Are writes to a MutableByteArray atomic?

Question

I'm guessing this is undefined behavior, and in any case multi-word writes are not atomic, as demonstrated by this quick-and-dirty program:

{-# LANGUAGE BangPatterns #-}
{-# LANGUAGE FlexibleInstances #-}
{-# LANGUAGE MagicHash #-}
{-# LANGUAGE UnboxedTuples #-}
module Main where
import Data.Primitive.Types
import Data.Primitive.ByteArray
import Control.Concurrent
import Control.Concurrent.STM
import Control.Applicative
import Control.Monad
import GHC.Prim
main = do
    arr <- newByteArray 16  -- on 64-bit, this is enough for two Ints (8 each)
    inp <- newTVarIO (0::Int)
    o1 <- newEmptyTMVarIO
    o2 <- newEmptyTMVarIO
    let writer last = do
            val <- atomically $ do
                    x <- readTVar inp
                    x <$ check (x > last)
            let v' = (val,val+1)
            writeByteArray arr 0 v'
            atomically $ putTMVar o1 ()
            writer val
        reader last = do
            val <- atomically $ do
                    x <- readTVar inp
                    x <$ check (x > last)
            rVal <- readByteArray arr 0 :: IO (Int,Int)
            let v1 = (val,val+1)
                v0 = (val-1,val)
            when (not $ rVal `elem` [v0,v1,(0,0)]) $ error $ show (val, "got:", rVal)
            atomically $ putTMVar o2 ()
            reader val
    let control :: Int -> IO ()
        control !n = do
            atomically $ writeTVar inp n
            mapM_ (atomically . takeTMVar) [o1,o2]
            when (n<100000) $ control (n+1)
    forkIO $ writer 0
    forkIO $ reader 0
    control 1
    print "done!"

instance Prim (Int,Int) where
    sizeOf# _ = 2# *# (sizeOf# (undefined :: Int))
    alignment# _ = alignment# ( undefined :: Int)
    readByteArray# arr n s = case readByteArray# arr (2# *# n) s of
        (#s',i1 #) -> case readByteArray# arr ((2# *# n) +# 1#) s of
          (#s'2,i2 #) -> (#s'2,(i1,i2)#)
    writeByteArray# arr n (i1,i2) s = case writeByteArray# arr (2# *# n) i1 s of
          s' -> writeByteArray# arr ((2# *# n) +# 1#) i2 s'

building this program with ghc-7.6.3, -O2 -threaded -rtsopts, in 7 executions with -N3 I got the following outcomes:

foo: (4,"got:",(3,5))
foo: (59037,"got:",(59036,59038))
foo: "done!"
foo: (92936,"got:",(92936,92936))
foo: (399,"got:",(398,400))
foo: (7196,"got:",(7195,7197))
foo: (11950,"got:",(11950,11950))

reads/writes of a single machine word are probably atomic so long as the memory model of the CPU architecture makes that guarantee.
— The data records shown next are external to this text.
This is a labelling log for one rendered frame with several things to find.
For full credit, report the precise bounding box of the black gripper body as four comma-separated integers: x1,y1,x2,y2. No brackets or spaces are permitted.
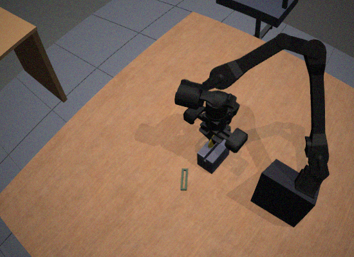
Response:
183,106,248,153

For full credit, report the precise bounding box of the gold coin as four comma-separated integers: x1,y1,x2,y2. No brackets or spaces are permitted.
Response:
208,139,214,148

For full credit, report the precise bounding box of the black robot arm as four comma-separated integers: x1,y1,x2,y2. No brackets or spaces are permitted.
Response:
174,33,330,199

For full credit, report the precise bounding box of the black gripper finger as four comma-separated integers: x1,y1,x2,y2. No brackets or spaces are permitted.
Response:
199,128,213,141
211,135,224,144
One objection to this demo is that the Prim instance for (Int,Int) is bogus. Which it sort-of is. However, given the available primitives, I don't see how to implement anything better for multi-word types.

You'll need to use some other synchronization method to ensure that multi-word writes are atomic. One simple approach is to keep your array in an MVar. Or maybe my kickchan package would help (at least inspirationally, if it doesn't address your use case).